◆ **Exercise details**:
As soon as the line containing "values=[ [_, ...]" appears in the material below, start returning lines exactly, and end with the line containing "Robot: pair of".

◆ **Entries supplied**:
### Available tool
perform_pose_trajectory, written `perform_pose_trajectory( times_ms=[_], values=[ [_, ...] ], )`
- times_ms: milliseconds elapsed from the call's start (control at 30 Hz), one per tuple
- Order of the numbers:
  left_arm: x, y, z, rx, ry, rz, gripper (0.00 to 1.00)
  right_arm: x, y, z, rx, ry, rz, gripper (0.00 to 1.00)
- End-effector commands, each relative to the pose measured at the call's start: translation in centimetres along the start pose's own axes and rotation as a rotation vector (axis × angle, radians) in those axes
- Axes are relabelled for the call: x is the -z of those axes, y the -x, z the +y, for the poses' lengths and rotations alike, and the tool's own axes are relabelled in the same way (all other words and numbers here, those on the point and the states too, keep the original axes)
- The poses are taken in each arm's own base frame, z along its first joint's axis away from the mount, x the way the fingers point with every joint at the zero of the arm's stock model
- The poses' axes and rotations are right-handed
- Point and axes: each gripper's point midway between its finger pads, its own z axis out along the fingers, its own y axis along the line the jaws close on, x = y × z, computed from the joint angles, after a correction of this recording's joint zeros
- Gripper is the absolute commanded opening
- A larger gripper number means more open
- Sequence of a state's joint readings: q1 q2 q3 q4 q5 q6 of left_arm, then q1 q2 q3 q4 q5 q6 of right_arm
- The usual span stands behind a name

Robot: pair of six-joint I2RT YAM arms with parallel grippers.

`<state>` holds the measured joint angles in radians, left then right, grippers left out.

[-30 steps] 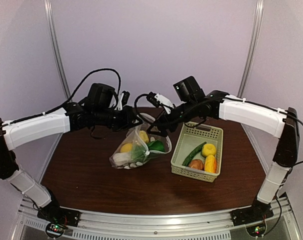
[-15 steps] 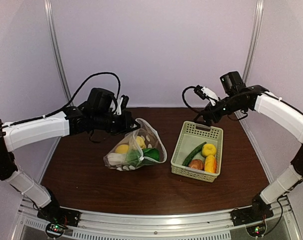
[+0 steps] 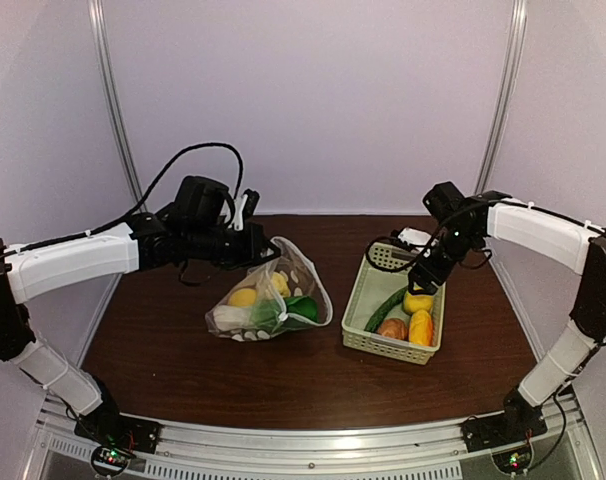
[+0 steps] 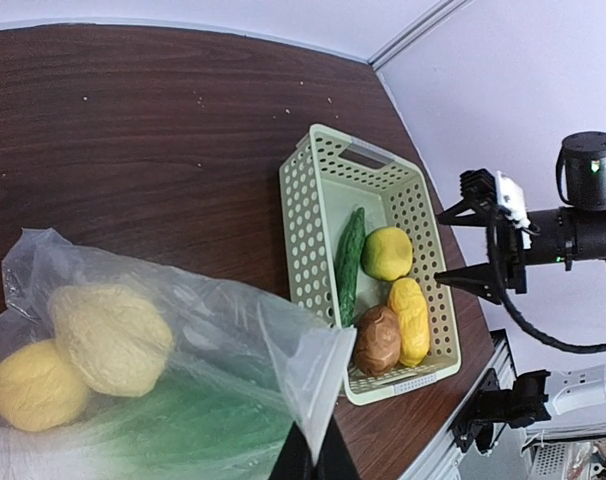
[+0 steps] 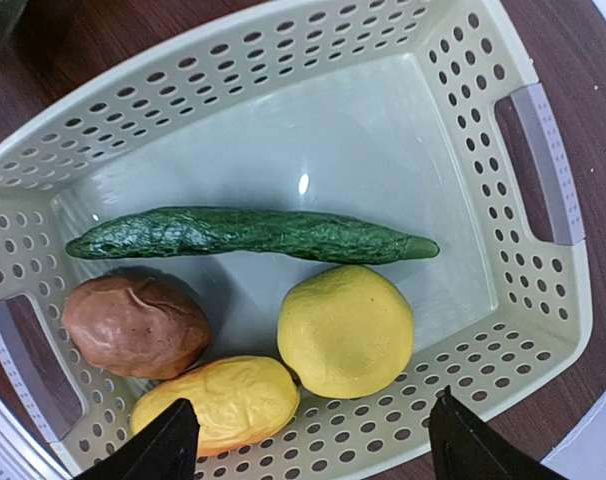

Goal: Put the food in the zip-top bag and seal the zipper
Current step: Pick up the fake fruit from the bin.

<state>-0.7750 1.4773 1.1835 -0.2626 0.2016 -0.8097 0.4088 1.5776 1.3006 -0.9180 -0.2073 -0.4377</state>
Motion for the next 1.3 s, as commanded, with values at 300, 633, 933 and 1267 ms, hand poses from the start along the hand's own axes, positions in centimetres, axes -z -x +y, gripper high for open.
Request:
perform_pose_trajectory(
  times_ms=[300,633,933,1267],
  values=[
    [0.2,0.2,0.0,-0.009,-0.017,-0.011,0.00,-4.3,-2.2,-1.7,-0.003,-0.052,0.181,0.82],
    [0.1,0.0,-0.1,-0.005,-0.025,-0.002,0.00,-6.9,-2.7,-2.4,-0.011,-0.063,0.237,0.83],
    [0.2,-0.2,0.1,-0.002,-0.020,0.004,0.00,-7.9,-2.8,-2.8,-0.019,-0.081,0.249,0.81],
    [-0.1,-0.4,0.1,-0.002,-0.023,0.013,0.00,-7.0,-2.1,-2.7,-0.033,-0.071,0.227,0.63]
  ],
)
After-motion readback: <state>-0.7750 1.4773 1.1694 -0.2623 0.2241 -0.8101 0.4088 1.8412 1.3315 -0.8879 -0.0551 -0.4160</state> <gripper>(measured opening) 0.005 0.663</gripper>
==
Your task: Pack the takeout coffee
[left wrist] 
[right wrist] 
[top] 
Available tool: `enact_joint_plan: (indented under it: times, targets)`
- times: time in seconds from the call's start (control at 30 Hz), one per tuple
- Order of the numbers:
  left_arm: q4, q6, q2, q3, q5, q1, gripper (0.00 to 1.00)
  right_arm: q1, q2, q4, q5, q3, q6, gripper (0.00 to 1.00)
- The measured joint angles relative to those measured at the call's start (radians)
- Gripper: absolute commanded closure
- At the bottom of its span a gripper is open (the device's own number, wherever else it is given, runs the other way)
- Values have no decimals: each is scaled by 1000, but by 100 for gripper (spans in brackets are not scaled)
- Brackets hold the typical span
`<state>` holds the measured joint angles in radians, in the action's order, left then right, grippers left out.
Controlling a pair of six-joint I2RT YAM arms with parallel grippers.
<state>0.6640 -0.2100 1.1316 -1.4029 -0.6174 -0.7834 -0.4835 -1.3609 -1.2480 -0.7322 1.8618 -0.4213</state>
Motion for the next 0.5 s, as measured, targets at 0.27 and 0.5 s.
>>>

◆ **Expected output**:
perform_pose_trajectory, written `perform_pose_trajectory( times_ms=[_], values=[ [_, ...] ], )`
- times_ms: milliseconds elapsed from the call's start (control at 30 Hz), one per tuple
- Order of the numbers:
  left_arm: x, y, z, rx, ry, rz, gripper (0.00 to 1.00)
  right_arm: x, y, z, rx, ry, rz, gripper (0.00 to 1.00)
- End-effector commands, each relative to the pose measured at the call's start: translation in centimetres along the start pose's own axes and rotation as a rotation vector (axis × angle, radians) in those axes
- Axes are relabelled for the call: x is the -z of those axes, y the -x, z the +y, for the poses' lengths and rotations alike, and the tool's own axes are relabelled in the same way (all other words and numbers here, those on the point and the states too, keep the original axes)
- The poses are taken in each arm's own base frame, z along its first joint's axis away from the mount, x the way the fingers point with every joint at the zero of the arm's stock model
- The poses' axes and rotations are right-handed
- Point and axes: each gripper's point midway between its finger pads, its own z axis out along the fingers, its own y axis along the line the jaws close on, x = y × z, computed from the joint angles, after a correction of this recording's joint zeros
- Gripper is the absolute commanded opening
- A larger gripper number means more open
- Sequence of a state's joint readings: q1 q2 q3 q4 q5 q6 of left_arm, then q1 q2 q3 q4 q5 q6 of right_arm
- The usual span stands behind a name

Robot: pair of six-joint I2RT YAM arms with parallel grippers.

What this exercise asked for has been supplied.